* _Task to carry out_: Your reply should consist solely of the number of lines in the data that contain "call".
○ ○ ○
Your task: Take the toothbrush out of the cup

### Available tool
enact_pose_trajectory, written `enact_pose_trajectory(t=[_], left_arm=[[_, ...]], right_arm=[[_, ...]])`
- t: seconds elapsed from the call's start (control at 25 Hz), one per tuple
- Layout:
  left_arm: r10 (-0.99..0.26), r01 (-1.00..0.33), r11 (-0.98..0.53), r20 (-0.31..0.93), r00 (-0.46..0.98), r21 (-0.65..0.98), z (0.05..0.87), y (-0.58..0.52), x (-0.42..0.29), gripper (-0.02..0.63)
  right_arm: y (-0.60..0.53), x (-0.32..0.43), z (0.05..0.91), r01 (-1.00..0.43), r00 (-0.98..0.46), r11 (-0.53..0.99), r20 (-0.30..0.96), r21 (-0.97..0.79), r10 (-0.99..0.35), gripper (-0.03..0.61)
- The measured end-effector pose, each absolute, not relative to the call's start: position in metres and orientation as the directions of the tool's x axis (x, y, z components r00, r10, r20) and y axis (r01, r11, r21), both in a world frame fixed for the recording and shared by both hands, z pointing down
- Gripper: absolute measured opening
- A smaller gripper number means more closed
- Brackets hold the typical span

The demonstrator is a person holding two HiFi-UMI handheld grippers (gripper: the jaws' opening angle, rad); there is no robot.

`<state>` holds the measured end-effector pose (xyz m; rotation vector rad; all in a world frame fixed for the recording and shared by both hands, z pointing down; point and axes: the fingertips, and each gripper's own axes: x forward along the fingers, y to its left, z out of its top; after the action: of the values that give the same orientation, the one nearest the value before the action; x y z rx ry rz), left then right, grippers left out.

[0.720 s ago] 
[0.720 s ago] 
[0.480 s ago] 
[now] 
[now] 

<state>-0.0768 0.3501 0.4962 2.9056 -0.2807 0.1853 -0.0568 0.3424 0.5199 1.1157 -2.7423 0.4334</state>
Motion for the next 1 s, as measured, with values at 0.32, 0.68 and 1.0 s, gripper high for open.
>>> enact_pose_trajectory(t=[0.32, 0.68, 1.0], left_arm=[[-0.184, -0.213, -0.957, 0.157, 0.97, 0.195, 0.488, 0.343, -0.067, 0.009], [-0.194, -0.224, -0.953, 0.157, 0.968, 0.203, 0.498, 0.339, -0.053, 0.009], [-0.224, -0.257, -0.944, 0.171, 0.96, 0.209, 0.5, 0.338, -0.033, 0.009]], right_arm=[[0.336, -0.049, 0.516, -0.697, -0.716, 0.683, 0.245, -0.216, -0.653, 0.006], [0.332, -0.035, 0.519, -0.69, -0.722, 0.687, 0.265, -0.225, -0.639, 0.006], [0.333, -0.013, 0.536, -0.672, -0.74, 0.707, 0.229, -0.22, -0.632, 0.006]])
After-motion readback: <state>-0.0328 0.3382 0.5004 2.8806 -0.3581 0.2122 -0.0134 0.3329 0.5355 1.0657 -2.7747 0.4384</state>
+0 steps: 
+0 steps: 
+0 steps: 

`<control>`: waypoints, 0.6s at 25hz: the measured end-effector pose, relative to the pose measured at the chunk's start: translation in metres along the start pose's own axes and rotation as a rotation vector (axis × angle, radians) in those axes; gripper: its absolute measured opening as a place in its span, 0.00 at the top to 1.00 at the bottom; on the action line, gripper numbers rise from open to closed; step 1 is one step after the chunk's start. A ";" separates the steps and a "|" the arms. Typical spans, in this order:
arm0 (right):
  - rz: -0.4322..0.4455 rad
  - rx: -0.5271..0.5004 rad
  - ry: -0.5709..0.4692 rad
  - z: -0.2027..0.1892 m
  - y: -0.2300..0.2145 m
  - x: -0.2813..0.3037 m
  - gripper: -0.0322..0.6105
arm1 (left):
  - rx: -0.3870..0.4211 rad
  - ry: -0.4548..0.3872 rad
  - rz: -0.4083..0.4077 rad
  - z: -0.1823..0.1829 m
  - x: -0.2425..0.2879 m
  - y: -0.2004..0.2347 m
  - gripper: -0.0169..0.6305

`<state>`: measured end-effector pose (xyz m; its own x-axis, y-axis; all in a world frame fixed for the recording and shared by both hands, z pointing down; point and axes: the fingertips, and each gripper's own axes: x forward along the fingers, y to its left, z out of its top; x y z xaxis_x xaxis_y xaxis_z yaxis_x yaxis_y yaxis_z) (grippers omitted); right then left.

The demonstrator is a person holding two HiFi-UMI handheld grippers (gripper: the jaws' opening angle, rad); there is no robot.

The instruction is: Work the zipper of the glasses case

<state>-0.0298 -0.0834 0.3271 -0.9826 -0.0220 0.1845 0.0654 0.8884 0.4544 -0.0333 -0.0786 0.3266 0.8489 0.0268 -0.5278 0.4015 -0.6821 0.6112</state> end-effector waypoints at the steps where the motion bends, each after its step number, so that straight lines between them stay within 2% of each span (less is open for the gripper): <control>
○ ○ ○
* _Answer for this exercise_: 2